● Saved entries
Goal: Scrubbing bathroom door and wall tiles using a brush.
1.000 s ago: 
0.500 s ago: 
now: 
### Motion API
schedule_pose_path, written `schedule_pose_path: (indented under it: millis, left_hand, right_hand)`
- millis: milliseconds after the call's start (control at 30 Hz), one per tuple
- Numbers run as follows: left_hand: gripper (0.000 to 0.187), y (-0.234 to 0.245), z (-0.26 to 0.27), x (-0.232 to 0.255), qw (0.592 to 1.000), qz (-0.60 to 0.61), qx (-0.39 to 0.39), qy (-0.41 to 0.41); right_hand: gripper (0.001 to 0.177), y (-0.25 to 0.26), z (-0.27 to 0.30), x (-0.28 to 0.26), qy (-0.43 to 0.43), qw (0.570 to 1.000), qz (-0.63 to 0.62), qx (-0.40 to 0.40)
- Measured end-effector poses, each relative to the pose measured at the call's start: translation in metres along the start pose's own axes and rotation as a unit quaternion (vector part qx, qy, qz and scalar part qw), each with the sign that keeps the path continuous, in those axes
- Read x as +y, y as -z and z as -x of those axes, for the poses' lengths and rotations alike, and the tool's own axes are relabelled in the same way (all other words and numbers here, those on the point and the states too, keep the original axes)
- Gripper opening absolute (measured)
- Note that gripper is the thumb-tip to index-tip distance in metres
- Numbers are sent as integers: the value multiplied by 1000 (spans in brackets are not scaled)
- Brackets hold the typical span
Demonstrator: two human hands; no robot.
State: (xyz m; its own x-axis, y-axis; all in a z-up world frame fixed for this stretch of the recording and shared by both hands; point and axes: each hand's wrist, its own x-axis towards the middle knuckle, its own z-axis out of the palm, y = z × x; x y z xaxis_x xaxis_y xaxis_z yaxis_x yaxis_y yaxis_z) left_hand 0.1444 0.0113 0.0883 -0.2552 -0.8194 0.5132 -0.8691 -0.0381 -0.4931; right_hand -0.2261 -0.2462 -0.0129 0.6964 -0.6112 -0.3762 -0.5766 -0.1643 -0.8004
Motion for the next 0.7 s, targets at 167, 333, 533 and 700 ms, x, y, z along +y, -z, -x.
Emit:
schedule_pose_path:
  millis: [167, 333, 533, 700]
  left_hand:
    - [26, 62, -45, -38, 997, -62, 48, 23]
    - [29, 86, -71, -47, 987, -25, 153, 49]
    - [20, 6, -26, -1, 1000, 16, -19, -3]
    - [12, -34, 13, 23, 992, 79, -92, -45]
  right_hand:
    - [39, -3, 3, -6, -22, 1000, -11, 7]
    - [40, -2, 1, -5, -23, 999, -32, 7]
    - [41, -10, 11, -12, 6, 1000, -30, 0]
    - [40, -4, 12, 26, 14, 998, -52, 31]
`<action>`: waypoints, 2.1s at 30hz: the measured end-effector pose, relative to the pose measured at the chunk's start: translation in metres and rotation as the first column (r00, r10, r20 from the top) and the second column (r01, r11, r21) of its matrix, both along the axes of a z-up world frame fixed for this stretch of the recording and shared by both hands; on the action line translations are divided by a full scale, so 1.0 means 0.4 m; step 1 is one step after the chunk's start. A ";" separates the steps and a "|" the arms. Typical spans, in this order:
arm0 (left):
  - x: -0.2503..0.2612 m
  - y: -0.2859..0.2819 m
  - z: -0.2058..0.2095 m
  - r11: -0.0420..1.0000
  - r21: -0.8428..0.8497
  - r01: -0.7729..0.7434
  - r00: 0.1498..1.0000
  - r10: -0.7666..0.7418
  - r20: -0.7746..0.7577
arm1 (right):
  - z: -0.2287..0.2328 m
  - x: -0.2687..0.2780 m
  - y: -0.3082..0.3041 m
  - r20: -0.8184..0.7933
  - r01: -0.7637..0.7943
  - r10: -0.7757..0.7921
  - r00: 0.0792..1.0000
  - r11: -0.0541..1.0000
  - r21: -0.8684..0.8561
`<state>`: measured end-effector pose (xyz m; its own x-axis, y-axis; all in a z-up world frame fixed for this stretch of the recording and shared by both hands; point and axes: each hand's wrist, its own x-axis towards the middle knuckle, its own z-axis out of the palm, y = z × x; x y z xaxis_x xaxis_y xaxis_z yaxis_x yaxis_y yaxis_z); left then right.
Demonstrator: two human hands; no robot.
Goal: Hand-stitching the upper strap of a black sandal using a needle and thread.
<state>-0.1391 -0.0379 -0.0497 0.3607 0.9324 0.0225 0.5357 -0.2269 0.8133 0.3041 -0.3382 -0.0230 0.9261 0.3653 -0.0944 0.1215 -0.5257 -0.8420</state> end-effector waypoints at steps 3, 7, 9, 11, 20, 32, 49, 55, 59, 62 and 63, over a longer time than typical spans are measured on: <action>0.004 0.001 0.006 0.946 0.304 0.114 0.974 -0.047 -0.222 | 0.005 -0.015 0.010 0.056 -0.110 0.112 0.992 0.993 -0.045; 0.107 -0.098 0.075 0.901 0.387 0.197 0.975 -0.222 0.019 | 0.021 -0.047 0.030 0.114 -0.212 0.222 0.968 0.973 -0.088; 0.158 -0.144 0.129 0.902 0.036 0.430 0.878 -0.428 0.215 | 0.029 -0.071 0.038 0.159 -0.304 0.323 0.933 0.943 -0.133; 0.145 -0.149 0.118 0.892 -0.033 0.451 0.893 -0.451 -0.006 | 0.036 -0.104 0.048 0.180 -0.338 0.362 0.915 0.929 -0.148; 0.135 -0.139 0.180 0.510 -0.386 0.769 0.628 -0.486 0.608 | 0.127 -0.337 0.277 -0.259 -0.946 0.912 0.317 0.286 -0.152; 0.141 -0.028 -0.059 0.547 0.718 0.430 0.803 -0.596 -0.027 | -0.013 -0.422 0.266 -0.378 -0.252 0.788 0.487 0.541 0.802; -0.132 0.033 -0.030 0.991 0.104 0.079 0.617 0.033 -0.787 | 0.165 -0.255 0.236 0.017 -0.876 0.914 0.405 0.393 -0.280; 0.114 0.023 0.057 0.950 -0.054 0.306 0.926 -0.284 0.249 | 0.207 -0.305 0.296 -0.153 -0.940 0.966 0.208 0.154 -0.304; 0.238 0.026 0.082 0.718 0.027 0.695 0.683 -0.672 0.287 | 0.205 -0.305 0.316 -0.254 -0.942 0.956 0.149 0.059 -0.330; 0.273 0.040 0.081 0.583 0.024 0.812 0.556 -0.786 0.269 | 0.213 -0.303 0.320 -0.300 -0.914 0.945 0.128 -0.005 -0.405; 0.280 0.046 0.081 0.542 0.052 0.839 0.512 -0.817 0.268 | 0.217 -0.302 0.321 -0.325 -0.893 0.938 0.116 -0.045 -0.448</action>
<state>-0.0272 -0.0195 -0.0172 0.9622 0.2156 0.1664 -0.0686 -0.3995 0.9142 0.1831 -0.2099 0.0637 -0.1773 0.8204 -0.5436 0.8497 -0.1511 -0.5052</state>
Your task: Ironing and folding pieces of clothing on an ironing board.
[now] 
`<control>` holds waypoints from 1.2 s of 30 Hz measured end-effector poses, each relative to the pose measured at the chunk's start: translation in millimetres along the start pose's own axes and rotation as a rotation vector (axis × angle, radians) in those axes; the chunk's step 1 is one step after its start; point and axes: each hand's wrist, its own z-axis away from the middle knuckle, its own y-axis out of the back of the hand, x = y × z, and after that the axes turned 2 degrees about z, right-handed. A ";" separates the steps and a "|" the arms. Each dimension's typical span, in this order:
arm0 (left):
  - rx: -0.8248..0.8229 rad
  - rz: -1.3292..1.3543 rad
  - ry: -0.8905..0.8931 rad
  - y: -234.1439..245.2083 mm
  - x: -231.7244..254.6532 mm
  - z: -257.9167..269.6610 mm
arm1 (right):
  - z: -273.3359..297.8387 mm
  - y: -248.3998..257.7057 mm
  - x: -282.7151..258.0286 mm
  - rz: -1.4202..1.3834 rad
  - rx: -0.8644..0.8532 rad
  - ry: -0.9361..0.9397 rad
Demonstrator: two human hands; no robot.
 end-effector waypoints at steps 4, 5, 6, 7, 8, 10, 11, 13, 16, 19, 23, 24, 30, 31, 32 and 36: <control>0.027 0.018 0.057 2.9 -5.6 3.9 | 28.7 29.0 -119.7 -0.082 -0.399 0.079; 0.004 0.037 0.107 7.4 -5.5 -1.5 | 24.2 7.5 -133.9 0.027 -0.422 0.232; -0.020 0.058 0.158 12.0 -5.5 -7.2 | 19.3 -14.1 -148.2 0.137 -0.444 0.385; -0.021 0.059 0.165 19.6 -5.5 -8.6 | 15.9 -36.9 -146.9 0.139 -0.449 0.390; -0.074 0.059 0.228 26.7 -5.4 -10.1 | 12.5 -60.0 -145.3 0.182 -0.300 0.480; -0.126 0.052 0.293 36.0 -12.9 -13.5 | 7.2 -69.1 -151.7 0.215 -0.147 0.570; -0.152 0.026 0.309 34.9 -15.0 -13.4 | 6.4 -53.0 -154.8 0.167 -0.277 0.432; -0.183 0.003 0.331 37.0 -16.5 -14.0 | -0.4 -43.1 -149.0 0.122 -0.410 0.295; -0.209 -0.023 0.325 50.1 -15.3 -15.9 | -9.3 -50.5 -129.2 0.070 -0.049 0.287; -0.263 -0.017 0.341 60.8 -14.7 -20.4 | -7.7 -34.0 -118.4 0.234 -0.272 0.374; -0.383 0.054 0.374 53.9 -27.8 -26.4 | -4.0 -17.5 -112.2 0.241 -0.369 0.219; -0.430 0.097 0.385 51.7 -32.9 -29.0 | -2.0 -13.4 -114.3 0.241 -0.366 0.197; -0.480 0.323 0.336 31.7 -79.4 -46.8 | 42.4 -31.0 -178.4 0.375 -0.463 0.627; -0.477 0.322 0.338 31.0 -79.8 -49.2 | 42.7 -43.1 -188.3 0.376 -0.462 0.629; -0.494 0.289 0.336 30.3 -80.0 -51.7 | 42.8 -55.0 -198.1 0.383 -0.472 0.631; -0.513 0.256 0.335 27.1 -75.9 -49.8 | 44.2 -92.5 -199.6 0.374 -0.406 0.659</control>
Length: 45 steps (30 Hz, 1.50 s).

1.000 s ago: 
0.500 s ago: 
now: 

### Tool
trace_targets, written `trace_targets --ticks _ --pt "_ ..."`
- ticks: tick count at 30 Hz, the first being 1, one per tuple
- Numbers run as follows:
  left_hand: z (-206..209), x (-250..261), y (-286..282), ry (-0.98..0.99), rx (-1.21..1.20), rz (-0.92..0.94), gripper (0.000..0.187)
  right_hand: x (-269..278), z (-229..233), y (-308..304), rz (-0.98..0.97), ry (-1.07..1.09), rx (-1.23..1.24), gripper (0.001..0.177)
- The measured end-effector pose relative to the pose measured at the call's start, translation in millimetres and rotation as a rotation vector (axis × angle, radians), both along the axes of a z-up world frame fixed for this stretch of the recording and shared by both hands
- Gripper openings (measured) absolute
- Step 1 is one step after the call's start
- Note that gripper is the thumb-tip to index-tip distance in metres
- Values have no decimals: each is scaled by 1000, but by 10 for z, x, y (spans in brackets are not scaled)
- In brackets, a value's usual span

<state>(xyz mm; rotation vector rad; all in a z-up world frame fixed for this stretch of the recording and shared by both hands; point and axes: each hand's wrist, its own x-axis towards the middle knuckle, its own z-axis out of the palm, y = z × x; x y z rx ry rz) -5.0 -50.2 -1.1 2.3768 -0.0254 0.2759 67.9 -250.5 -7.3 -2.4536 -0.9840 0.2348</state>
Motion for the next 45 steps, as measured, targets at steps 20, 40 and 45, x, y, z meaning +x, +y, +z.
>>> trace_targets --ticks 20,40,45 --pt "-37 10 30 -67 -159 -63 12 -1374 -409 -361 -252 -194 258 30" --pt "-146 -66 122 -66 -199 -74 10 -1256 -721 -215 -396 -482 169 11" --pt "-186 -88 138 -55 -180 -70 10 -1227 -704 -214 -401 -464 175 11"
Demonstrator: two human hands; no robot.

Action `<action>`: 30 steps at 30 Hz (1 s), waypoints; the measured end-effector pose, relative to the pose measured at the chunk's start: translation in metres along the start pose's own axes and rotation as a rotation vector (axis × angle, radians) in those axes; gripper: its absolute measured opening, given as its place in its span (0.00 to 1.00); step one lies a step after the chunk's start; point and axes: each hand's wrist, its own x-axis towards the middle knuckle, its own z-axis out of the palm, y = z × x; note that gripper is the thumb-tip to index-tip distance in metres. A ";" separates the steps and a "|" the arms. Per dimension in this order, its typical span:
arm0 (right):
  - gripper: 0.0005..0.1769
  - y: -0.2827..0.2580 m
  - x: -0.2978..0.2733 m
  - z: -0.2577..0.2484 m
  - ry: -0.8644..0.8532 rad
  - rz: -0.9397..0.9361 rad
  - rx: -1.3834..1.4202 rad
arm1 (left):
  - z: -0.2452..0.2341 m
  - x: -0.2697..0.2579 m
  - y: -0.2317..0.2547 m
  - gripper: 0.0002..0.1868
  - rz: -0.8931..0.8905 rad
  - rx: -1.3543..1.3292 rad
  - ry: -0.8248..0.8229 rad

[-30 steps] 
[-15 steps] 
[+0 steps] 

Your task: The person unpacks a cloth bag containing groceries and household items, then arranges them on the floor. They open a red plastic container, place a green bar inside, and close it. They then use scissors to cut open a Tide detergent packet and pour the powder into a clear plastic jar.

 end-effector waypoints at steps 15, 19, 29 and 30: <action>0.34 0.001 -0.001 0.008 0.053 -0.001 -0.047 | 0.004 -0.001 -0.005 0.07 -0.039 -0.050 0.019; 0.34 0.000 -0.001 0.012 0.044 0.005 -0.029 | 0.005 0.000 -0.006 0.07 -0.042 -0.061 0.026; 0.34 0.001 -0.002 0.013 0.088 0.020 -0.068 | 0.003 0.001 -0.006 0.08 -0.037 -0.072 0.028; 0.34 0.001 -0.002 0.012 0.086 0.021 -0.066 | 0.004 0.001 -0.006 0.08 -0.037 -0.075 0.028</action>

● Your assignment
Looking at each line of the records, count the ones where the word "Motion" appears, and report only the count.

● Exercise solution
3